*TASK DESCRIPTION*: The entries below hold a line with "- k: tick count" and a line with "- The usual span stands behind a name". Return those lines and all that lie between them, exactly and only.

*SOURCE INFORMATION*:
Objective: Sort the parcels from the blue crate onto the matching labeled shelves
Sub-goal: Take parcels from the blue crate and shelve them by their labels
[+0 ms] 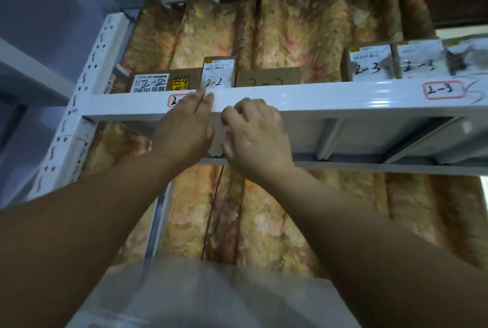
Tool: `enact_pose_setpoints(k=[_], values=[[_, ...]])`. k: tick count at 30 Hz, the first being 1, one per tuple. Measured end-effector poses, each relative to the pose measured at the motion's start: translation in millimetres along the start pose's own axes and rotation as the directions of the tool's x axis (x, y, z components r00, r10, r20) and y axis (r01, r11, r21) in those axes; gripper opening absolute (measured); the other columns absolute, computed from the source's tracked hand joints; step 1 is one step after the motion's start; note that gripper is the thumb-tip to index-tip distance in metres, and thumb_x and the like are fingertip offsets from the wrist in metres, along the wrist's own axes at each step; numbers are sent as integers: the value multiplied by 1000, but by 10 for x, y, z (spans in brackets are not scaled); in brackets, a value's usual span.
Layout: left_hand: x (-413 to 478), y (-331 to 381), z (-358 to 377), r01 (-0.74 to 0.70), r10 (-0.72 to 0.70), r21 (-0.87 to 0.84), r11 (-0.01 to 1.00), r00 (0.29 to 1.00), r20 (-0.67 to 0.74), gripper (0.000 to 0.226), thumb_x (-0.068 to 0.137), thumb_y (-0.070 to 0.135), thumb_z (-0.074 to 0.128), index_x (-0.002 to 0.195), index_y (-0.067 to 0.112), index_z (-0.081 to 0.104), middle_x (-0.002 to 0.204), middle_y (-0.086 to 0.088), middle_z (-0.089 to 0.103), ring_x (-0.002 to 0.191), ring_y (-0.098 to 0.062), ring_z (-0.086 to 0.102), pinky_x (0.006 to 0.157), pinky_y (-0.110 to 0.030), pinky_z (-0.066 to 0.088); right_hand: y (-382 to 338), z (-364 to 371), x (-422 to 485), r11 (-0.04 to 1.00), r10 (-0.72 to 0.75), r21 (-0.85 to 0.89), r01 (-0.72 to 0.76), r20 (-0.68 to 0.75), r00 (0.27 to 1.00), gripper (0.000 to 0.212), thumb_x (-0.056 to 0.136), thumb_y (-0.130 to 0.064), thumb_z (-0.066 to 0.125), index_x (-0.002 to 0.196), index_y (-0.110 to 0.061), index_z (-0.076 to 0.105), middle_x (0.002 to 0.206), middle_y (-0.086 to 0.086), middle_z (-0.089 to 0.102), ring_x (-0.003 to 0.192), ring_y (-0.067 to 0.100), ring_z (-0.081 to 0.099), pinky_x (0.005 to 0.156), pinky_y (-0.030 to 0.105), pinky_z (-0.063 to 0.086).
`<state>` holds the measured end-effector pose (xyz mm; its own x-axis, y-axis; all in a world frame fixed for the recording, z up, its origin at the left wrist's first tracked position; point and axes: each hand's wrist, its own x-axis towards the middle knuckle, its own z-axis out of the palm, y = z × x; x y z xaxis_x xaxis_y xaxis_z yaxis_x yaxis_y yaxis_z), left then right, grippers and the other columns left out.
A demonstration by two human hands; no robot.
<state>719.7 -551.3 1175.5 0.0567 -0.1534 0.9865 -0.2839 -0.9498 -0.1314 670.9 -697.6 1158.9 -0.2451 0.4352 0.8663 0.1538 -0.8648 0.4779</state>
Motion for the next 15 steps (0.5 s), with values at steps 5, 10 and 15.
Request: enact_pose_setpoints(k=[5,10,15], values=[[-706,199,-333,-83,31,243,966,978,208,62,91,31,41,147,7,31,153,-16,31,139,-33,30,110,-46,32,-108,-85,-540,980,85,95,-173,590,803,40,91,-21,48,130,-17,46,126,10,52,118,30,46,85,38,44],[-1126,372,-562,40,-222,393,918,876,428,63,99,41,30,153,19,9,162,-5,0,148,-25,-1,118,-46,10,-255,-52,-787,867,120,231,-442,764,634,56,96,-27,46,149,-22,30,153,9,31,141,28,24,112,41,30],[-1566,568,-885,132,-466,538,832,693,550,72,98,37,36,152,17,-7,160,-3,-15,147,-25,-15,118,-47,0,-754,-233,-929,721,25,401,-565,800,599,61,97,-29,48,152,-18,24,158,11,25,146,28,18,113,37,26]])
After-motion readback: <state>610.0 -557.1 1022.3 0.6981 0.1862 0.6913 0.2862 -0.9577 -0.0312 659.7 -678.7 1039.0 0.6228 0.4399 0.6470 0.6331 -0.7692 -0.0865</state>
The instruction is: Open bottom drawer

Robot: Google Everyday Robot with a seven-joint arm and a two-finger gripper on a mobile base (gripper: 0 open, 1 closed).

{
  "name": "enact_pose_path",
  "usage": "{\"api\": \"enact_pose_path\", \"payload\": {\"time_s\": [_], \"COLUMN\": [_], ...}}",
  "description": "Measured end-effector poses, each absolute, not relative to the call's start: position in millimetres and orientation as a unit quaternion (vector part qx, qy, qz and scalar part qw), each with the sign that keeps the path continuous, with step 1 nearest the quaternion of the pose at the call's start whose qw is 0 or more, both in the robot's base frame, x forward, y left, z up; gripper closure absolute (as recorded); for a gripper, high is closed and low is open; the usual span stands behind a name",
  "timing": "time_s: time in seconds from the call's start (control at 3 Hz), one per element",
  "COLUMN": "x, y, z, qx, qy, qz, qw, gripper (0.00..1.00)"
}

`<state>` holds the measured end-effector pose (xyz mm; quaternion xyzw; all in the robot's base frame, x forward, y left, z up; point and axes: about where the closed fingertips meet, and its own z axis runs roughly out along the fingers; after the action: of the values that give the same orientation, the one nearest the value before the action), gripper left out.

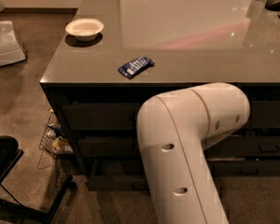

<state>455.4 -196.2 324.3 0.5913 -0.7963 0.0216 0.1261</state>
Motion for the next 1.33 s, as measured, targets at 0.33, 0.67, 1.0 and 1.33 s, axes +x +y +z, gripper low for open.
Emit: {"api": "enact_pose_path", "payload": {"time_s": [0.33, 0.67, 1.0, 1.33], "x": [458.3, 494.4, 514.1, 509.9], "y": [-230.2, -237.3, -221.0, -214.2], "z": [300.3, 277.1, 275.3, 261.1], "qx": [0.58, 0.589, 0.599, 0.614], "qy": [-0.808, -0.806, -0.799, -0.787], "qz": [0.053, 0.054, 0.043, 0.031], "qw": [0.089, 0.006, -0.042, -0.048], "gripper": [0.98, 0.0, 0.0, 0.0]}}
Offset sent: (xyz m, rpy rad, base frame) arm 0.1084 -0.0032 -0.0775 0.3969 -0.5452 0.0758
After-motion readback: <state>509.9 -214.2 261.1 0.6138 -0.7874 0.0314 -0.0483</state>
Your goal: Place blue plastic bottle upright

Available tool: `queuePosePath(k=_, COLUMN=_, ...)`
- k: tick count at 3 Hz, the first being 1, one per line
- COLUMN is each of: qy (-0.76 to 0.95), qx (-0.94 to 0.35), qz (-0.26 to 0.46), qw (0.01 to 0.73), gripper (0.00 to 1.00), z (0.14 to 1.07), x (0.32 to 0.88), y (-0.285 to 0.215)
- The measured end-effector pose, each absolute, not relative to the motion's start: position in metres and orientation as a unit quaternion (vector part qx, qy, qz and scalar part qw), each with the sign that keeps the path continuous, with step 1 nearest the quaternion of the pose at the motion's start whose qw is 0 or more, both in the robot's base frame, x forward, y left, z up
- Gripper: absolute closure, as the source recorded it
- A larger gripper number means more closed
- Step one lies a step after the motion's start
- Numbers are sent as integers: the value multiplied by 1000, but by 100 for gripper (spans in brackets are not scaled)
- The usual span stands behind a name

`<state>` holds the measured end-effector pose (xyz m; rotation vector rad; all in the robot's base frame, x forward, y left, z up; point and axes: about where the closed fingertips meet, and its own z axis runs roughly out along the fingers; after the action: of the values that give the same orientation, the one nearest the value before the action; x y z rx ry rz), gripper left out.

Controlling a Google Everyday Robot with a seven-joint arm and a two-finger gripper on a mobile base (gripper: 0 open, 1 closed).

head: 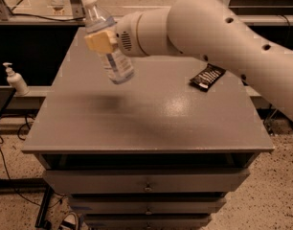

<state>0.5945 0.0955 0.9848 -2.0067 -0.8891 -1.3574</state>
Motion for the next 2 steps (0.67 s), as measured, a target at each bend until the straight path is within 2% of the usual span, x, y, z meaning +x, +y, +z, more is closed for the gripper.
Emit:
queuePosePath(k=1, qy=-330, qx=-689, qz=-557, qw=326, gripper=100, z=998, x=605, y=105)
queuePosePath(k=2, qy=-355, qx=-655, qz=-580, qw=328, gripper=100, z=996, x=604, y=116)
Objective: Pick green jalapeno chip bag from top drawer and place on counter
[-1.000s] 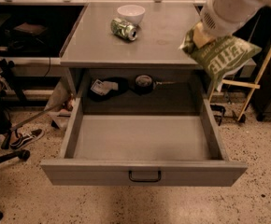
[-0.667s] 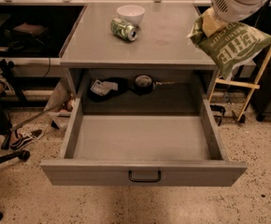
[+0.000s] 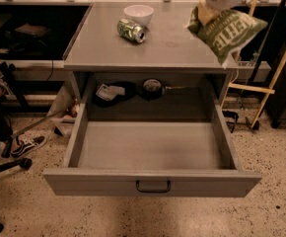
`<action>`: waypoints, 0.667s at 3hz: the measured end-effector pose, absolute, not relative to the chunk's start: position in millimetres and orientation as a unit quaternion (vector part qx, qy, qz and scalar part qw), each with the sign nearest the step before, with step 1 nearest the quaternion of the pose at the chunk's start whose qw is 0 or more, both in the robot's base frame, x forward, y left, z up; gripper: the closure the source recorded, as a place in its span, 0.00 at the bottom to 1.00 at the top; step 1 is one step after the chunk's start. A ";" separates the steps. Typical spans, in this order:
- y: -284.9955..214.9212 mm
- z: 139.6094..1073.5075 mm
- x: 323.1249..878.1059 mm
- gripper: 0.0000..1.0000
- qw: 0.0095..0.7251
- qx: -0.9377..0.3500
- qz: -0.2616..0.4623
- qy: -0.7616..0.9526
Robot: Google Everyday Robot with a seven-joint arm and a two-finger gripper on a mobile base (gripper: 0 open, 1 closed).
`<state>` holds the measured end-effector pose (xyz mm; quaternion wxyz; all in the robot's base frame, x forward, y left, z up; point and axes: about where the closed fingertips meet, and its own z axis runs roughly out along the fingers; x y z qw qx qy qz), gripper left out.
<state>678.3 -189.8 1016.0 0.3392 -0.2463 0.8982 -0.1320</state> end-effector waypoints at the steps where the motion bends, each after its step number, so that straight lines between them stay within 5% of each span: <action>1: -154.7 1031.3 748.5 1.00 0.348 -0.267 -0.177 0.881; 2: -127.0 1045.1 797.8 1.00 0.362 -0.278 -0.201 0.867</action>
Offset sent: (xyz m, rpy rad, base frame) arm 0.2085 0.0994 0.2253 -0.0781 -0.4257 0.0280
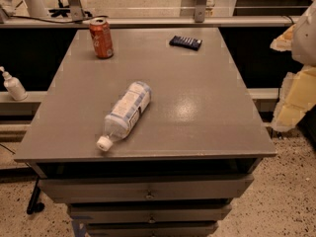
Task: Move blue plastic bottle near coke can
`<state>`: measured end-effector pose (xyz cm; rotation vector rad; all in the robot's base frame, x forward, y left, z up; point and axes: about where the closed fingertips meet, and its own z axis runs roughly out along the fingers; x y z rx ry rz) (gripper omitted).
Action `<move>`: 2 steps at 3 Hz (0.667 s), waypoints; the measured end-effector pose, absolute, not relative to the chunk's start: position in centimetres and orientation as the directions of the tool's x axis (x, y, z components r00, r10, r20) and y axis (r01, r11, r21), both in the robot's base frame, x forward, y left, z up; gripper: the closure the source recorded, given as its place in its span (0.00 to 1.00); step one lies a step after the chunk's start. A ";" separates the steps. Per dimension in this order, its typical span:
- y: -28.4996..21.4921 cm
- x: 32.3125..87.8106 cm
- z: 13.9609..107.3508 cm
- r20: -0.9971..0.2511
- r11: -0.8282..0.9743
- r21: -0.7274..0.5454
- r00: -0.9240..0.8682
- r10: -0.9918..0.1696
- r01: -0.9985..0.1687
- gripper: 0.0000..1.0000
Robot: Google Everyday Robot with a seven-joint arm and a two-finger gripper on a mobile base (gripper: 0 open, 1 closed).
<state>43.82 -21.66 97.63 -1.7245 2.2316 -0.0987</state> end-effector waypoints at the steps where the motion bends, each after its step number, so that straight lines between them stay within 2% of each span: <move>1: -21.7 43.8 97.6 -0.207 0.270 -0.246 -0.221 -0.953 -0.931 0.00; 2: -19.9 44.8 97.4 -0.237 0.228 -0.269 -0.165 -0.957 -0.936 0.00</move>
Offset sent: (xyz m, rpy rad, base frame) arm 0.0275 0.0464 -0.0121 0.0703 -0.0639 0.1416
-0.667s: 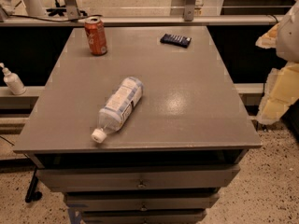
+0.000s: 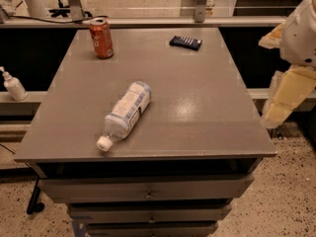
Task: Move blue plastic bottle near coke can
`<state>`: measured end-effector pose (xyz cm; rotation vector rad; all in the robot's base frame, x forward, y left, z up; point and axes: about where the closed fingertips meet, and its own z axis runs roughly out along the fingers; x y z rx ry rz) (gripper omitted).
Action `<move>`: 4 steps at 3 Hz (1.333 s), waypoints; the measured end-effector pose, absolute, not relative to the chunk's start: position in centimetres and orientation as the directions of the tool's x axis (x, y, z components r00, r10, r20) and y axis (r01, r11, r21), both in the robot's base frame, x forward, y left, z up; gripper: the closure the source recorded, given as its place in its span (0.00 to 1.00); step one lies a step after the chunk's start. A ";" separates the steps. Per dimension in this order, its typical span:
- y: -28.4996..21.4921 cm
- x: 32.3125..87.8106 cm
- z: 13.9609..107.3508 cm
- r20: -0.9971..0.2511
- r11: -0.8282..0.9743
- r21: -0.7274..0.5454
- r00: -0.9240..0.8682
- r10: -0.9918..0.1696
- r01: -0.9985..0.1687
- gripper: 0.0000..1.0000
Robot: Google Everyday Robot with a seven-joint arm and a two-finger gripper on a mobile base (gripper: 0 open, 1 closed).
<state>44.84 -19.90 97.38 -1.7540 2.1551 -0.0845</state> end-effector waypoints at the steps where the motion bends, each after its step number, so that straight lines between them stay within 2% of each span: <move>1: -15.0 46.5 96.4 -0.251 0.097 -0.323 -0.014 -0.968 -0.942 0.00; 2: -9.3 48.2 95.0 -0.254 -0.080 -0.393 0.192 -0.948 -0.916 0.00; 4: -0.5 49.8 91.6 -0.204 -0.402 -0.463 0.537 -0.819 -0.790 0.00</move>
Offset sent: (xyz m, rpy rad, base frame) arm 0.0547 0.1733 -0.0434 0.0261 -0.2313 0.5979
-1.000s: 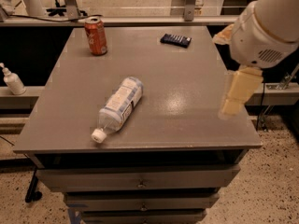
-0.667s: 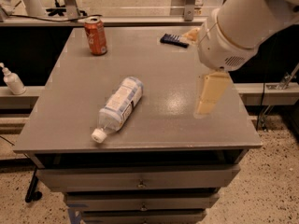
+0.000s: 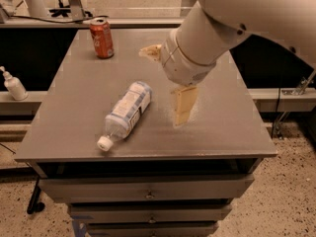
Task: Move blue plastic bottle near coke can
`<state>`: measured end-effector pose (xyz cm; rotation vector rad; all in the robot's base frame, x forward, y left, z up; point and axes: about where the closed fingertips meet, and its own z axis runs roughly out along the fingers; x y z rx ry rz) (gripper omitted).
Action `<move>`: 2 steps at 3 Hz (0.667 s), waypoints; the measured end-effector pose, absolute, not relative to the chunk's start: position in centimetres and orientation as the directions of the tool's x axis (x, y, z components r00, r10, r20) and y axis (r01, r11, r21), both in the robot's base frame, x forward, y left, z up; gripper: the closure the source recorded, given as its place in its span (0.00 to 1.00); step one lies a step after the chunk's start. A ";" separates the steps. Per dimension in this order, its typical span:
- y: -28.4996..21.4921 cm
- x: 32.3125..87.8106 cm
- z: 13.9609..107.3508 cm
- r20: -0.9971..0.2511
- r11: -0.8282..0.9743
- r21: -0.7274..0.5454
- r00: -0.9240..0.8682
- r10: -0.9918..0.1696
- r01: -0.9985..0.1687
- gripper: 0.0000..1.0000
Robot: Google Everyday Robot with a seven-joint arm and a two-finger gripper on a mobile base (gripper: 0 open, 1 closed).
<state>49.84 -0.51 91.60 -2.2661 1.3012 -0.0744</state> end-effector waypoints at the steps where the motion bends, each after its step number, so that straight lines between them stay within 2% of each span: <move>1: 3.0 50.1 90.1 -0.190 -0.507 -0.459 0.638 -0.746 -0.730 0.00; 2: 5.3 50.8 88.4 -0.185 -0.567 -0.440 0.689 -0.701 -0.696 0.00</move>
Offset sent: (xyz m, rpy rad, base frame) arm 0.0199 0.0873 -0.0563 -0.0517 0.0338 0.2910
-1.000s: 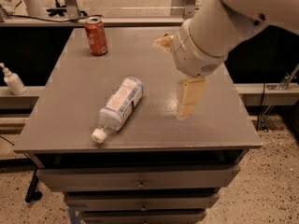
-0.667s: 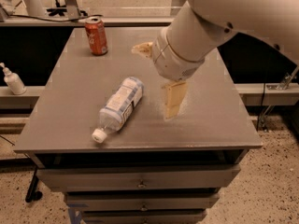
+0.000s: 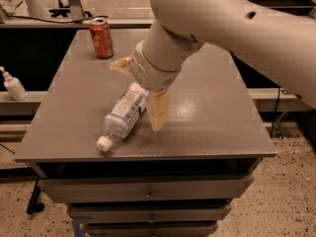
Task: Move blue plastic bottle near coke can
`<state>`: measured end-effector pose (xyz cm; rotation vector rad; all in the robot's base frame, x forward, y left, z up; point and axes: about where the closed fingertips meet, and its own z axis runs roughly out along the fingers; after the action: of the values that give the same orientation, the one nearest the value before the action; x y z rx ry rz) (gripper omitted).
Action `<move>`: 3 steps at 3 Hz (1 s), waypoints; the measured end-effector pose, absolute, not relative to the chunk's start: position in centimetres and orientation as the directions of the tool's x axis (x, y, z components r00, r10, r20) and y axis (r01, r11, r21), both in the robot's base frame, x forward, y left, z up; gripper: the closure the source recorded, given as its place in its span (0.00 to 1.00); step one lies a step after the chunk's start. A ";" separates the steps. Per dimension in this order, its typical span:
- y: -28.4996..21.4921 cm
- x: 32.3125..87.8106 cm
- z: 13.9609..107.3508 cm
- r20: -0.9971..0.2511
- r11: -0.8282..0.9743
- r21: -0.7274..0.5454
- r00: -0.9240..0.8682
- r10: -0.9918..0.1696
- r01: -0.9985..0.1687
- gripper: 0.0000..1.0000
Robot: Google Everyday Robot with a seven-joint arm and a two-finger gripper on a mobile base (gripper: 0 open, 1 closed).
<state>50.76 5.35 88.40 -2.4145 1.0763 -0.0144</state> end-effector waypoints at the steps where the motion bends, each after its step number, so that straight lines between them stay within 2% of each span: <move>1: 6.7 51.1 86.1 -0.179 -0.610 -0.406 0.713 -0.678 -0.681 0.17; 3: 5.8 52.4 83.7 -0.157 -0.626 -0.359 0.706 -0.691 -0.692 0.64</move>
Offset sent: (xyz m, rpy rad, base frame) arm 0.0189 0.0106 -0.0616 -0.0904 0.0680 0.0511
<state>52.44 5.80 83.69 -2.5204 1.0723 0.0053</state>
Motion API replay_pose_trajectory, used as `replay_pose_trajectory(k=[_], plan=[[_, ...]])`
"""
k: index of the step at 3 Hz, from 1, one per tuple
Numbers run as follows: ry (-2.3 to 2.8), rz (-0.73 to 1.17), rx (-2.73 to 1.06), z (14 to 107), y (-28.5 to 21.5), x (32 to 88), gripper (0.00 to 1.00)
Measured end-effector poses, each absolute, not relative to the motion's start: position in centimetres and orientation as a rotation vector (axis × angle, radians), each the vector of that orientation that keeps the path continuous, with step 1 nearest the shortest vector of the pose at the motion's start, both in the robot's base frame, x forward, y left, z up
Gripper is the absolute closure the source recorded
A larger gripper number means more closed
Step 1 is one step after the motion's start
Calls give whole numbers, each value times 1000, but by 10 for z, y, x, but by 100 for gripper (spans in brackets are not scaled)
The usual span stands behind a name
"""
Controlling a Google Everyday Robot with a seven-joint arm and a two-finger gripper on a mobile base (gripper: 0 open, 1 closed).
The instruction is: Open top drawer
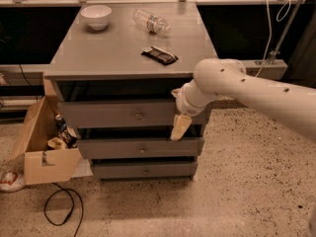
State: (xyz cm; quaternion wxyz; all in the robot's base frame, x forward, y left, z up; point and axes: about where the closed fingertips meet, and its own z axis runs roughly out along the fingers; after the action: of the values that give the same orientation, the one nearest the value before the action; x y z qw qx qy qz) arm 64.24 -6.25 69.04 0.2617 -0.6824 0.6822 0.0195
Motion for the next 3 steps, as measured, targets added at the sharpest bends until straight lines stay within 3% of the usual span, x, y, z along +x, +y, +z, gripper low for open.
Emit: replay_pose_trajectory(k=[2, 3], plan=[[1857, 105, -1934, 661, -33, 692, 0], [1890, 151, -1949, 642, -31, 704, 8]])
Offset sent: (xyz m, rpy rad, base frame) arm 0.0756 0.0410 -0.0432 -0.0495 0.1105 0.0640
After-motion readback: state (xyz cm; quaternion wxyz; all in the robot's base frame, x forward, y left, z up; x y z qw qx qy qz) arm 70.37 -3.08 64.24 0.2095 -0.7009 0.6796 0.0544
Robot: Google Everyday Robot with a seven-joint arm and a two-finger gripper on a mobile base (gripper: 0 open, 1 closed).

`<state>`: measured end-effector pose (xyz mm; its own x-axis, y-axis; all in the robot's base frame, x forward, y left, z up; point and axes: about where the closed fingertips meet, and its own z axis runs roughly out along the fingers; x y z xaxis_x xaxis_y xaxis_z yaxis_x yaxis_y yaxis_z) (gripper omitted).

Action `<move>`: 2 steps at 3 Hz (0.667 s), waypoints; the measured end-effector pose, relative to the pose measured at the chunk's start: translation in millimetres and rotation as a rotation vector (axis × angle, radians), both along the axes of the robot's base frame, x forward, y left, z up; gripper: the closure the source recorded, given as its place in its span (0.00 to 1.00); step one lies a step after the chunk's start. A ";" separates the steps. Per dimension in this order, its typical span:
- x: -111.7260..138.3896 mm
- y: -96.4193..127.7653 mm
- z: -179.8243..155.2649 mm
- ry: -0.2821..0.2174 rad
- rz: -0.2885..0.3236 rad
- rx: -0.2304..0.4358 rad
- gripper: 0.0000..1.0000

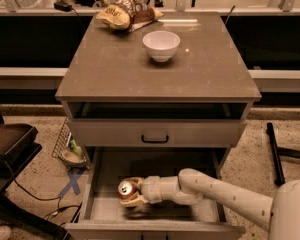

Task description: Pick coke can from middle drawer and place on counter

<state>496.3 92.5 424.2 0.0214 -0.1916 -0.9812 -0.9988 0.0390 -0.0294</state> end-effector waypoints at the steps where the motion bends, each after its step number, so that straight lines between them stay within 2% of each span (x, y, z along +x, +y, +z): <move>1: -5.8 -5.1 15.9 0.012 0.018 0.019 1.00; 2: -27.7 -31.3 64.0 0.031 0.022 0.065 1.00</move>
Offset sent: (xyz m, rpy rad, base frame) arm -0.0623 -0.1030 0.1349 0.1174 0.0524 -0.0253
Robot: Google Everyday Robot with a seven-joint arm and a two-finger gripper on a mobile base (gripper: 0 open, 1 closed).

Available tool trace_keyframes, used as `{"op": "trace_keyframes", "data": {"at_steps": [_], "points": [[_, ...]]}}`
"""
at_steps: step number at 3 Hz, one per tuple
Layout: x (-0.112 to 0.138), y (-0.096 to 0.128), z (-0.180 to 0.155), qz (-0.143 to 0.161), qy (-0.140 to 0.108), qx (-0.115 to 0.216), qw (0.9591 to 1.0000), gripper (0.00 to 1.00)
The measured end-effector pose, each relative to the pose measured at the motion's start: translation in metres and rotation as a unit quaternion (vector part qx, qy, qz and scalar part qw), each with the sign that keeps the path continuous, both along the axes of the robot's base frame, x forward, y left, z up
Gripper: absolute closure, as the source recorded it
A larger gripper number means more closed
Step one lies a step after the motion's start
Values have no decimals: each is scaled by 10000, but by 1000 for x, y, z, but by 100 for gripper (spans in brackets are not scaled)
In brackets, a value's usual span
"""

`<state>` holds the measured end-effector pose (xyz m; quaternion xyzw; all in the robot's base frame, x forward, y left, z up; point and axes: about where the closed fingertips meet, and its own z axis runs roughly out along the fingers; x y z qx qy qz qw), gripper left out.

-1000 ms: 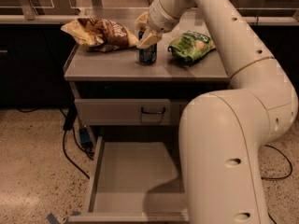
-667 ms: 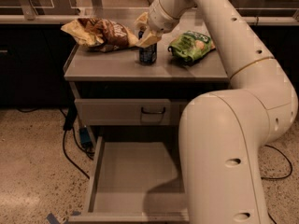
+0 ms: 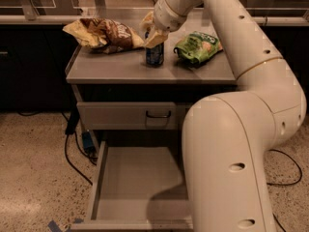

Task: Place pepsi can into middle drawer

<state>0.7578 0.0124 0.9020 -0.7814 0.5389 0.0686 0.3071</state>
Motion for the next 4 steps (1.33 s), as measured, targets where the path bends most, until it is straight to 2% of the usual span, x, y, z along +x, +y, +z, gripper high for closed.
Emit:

*THE ANSWER*:
- k: tick count at 3 Hz, the first being 1, one per line
- COLUMN is each of: qy (-0.76 to 0.95), qx (-0.94 to 0.35), qz (-0.26 to 0.46), qw (0.01 to 0.73), gripper (0.00 to 1.00), z (0.14 to 1.07), x (0.32 to 0.88), y (-0.285 to 0.215)
- The measured end-effector pose, each absolute, not relative to the motion's start: position in metres and orientation as a unit quaternion (vector part qx, qy, qz and scalar part qw), each with the sign that keeps the path continuous, with step 1 nearest the quaternion of the pose at the motion's start whose qw is 0 or more, both in the robot's base frame, x forward, y left, z up
- Gripper: absolute closure, as the source recorded it
- A larger gripper number means more closed
- Step one lies a step after the motion's start
- Numbers are sent as integers: the value multiplied by 1000, but by 100 for gripper (spans in brackets are not scaled)
- The usual span stands behind a name

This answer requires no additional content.